## WORK TO COMPLETE
Please tally how many lines of the material below include the word "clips", giving only the number.

## GIVEN DATA
○ ○ ○
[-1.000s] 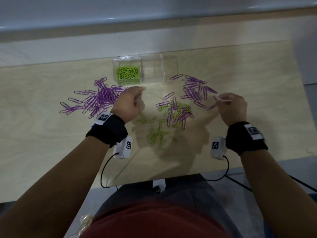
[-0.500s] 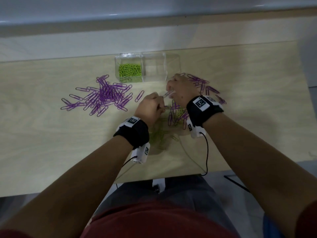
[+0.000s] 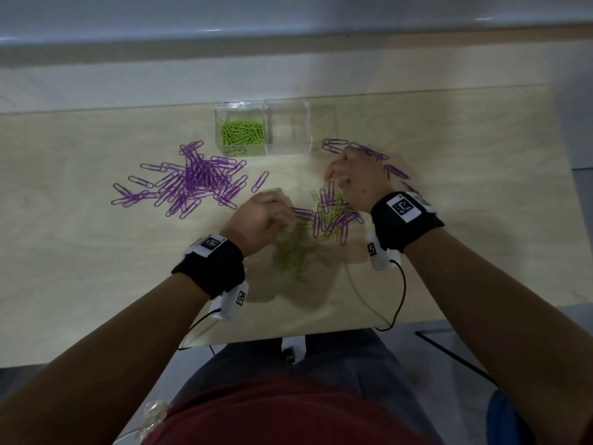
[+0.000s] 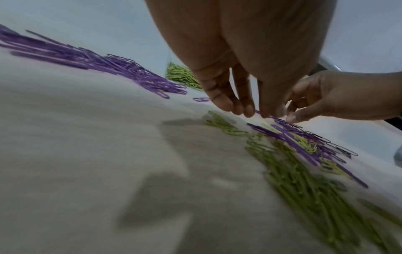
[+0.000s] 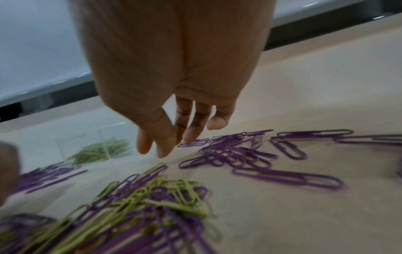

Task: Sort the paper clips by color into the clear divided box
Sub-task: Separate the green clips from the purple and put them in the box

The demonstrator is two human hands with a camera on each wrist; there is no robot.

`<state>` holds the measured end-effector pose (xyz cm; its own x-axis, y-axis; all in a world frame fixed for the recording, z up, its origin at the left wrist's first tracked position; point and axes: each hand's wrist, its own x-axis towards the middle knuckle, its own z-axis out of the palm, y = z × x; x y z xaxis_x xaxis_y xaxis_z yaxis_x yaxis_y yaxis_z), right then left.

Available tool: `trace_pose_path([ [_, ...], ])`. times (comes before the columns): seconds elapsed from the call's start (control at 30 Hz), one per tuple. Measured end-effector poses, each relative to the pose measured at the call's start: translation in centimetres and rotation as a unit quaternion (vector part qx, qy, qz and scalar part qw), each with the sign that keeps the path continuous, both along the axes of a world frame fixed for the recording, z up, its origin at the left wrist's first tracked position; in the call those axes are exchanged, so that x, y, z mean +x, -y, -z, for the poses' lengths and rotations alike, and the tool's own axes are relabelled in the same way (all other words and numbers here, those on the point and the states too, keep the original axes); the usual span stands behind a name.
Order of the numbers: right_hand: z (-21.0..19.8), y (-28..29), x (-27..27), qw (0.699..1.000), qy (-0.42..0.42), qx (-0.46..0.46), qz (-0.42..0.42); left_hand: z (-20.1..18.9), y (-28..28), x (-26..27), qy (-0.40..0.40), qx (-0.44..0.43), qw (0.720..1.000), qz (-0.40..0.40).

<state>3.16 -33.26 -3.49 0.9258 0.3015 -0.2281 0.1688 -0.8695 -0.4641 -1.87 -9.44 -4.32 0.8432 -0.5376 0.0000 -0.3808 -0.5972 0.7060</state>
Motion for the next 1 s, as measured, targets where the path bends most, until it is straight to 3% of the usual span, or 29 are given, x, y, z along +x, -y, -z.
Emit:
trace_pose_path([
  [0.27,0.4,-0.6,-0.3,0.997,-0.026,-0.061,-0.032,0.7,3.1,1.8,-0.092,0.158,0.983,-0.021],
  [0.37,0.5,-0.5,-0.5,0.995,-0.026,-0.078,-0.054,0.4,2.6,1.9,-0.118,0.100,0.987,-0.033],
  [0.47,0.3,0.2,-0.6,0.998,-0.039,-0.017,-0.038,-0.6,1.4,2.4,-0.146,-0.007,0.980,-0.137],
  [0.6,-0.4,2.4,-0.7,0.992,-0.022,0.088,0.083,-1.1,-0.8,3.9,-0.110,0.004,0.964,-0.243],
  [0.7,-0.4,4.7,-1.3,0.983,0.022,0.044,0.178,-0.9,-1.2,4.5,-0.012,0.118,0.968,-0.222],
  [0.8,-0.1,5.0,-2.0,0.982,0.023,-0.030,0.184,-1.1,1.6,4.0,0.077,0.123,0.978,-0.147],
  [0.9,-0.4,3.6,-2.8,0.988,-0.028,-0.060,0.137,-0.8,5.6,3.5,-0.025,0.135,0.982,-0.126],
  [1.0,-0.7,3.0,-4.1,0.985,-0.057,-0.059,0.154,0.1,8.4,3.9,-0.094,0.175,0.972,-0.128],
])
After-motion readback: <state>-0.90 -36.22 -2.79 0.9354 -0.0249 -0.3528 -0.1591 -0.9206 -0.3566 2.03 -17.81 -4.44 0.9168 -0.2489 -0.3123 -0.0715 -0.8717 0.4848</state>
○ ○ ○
## REPLY TO THE TASK
2